ACTIVITY:
Produce word for word the lines of the data below running from the one that has "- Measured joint" to the one that has "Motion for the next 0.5", inclusive, and no others.

(Records from a dataset)

________________

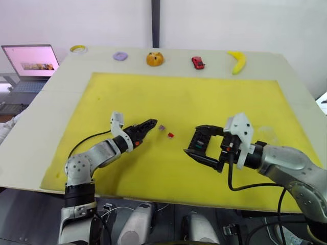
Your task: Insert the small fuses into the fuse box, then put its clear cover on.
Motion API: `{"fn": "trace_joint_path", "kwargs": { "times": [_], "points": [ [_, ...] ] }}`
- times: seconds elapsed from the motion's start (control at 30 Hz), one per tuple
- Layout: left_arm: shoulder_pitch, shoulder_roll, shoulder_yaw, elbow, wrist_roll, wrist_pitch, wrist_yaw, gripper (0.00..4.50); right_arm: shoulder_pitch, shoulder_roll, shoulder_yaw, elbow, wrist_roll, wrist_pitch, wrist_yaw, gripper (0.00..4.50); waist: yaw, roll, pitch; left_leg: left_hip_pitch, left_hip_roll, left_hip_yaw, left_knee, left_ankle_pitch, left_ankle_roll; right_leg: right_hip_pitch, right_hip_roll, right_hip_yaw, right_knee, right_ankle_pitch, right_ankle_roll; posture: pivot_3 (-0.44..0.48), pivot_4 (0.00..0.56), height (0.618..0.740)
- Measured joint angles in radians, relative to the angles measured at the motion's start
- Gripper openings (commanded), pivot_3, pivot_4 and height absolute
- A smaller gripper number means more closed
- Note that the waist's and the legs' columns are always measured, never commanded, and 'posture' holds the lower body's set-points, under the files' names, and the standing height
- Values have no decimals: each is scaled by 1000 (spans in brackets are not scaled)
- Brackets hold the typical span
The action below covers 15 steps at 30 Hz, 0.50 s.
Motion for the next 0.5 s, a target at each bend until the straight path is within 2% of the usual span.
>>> {"fn": "trace_joint_path", "kwargs": {
  "times": [0.33,0.4,0.47,0.5],
  "points": [
    [4,-22,22,2,0,-1,28,4500,8,0,-8,0,-1,0,-2,4437,-2,0,0,0,0,0,0,0,0,0,0,0,0,0,0,0,150,735],
    [3,-23,24,7,0,-2,30,3957,9,0,-8,0,-2,0,-1,4500,-2,0,0,0,0,0,0,0,0,0,0,0,0,0,0,0,150,735],
    [3,-21,27,21,4,-3,33,3213,9,0,-8,0,-3,0,-1,4500,-2,0,0,0,0,0,0,0,0,0,0,0,0,0,0,0,150,735],
    [3,-19,29,28,7,-3,35,3213,10,0,-9,0,-3,0,-1,4500,-3,0,0,0,0,0,0,0,0,0,0,0,0,0,0,0,150,735]
  ]
}}
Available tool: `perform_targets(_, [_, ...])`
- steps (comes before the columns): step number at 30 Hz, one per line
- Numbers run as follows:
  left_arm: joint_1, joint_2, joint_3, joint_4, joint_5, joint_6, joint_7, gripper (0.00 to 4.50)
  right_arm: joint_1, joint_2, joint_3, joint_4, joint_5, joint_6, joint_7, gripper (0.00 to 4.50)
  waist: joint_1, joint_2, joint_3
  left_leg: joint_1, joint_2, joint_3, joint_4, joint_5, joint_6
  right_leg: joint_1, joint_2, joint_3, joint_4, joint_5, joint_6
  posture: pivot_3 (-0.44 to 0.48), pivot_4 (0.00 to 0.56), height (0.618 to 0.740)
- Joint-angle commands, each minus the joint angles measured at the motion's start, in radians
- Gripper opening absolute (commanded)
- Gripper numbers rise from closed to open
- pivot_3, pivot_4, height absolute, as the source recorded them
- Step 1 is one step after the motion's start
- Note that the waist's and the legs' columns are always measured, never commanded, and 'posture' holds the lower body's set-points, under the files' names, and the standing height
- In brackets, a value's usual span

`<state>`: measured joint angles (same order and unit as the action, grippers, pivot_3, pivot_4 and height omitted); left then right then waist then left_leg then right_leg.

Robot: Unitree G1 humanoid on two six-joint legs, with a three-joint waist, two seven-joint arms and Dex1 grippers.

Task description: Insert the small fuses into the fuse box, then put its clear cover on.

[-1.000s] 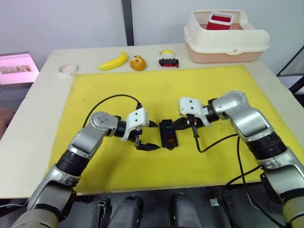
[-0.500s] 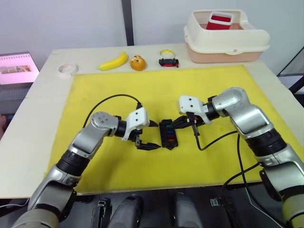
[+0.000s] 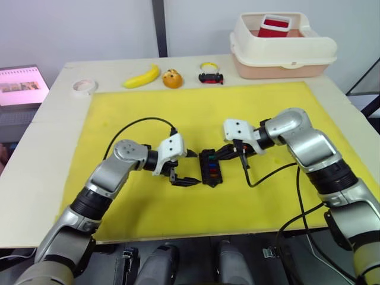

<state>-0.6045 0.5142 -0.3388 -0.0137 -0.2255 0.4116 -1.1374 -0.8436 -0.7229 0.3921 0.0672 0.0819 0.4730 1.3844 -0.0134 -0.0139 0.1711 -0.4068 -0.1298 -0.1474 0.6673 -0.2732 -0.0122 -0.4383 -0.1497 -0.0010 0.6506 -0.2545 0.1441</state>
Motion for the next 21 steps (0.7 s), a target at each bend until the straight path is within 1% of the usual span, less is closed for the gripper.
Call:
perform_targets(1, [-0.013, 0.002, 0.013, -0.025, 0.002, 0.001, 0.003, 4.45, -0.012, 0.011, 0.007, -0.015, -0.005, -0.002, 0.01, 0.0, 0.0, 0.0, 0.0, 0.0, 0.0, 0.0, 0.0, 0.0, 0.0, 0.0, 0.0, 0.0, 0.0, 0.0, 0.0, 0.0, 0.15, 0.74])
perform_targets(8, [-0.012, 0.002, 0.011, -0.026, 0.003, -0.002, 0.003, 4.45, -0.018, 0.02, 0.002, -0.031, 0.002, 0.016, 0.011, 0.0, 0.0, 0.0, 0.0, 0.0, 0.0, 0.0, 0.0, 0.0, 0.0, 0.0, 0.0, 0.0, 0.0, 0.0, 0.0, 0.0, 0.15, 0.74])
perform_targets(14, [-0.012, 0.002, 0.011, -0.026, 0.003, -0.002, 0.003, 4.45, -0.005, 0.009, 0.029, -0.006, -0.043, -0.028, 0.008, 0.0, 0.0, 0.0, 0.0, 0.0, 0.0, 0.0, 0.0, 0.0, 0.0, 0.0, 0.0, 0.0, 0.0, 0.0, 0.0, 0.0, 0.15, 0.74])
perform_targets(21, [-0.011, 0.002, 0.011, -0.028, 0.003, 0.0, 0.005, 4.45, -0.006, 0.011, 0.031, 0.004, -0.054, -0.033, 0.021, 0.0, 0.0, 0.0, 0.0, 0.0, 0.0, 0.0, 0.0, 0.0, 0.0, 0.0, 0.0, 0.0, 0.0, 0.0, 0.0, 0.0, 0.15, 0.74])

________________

FINAL ANSWER:
- Measured joint angles in radians, relative to the angles measured at the motion's start
- Gripper openings (commanded), pivot_3, pivot_4 and height absolute
- A smaller gripper number means more closed
- Note that the waist's and the legs' columns are always measured, never commanded, and 'posture' holds the lower body's set-points, under the files' names, and the standing height
- Values have no decimals: each is scaled by 1000 (spans in brackets are not scaled)
- Brackets hold the typical span
The action below covers 15 steps at 30 Hz, 0.50 s.
Motion for the next 0.5 s, a target at each bend until the straight path is within 2% of the usual span.

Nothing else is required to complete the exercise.